Hermione made her way to the Ravenclaw table and Roger, after a moment of hesitation, nodded to her then moved further up to where most of the third-years were sitting. Hermione took her own seat.

"Good morning," she offered, with deliberate casualness, selecting a croissant for herself and pouring some orange juice. Morag sniffed sharply.

"You must be well enough, since they let you out of the hospital wing," began Padma, with a brief dark glance at Morag, "but are you...I mean... _okay_?" Hermione nodded. She looked around at the faces at the table, most of which looked desperate for information, but whose owners, by some common agreement or reluctance, weren't yet peppering her with other questions. Her gaze lingered on Morag, who was pointedly not looking at her, and Hermione's gut tightened a bit. But she took a couple of deliberate breaths - she'd anticipated this, and had decided to do something unexpected, if embarrassing.

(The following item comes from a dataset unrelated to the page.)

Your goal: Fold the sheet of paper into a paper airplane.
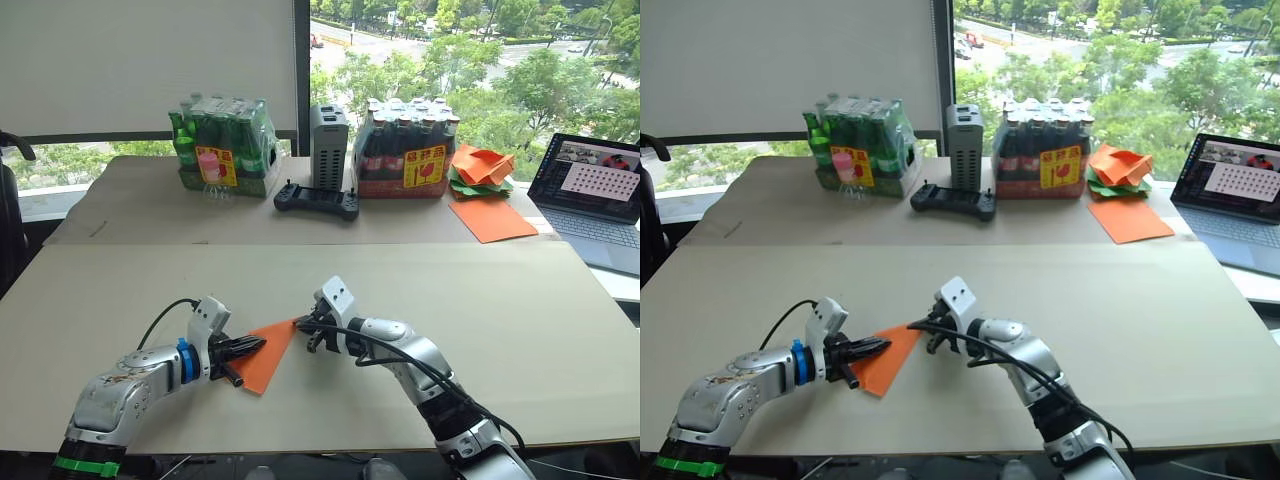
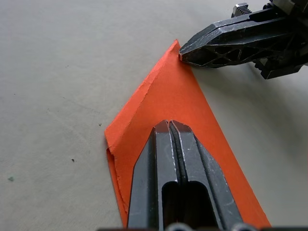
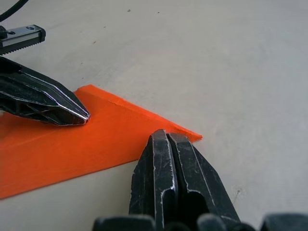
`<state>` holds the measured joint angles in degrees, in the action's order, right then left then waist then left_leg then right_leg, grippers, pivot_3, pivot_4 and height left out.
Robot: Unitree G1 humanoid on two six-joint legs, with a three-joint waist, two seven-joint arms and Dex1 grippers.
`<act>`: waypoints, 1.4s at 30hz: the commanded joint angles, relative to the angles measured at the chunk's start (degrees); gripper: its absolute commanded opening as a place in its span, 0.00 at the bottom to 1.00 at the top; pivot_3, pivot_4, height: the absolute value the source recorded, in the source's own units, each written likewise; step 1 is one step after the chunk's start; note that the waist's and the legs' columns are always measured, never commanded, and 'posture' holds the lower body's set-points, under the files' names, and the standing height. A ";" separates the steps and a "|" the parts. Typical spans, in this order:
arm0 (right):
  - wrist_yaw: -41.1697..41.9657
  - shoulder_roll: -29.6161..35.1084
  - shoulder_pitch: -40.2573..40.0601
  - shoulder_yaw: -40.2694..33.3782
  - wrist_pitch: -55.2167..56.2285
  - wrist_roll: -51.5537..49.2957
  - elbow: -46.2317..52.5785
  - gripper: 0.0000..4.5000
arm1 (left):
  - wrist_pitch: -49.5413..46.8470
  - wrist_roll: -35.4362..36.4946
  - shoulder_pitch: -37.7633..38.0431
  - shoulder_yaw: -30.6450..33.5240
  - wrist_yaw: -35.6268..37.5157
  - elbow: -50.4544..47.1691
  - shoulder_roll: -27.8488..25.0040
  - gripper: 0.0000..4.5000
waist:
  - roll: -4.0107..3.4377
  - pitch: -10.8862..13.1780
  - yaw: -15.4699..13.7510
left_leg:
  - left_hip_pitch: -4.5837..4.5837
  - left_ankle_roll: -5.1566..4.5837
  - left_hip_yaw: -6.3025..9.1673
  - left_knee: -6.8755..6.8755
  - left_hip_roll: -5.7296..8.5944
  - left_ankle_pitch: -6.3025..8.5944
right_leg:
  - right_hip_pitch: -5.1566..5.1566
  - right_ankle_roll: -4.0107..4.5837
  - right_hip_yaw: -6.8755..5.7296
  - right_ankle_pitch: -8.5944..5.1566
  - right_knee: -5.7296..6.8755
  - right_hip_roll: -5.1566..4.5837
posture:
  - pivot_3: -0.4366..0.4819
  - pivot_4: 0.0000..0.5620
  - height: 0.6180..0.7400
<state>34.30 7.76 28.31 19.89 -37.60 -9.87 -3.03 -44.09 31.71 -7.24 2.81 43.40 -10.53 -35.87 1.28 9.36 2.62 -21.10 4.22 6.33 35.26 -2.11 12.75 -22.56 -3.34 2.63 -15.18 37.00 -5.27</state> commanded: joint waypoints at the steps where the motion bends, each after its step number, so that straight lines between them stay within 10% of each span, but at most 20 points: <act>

"I'm extremely lucky. I did something very foolish, and by all rights I should probably be dead." A collection of surprised expressions greeted this declaration. Even Morag was looking at her now, though a bit suspiciously.

"Er… _did_  you blow yourself up with deenay?" asked Stephen Cornfoot, hesitantly.

"I already  _told_  you that  _DNA_  doesn't explode," Kevin complained, rolling his eyes.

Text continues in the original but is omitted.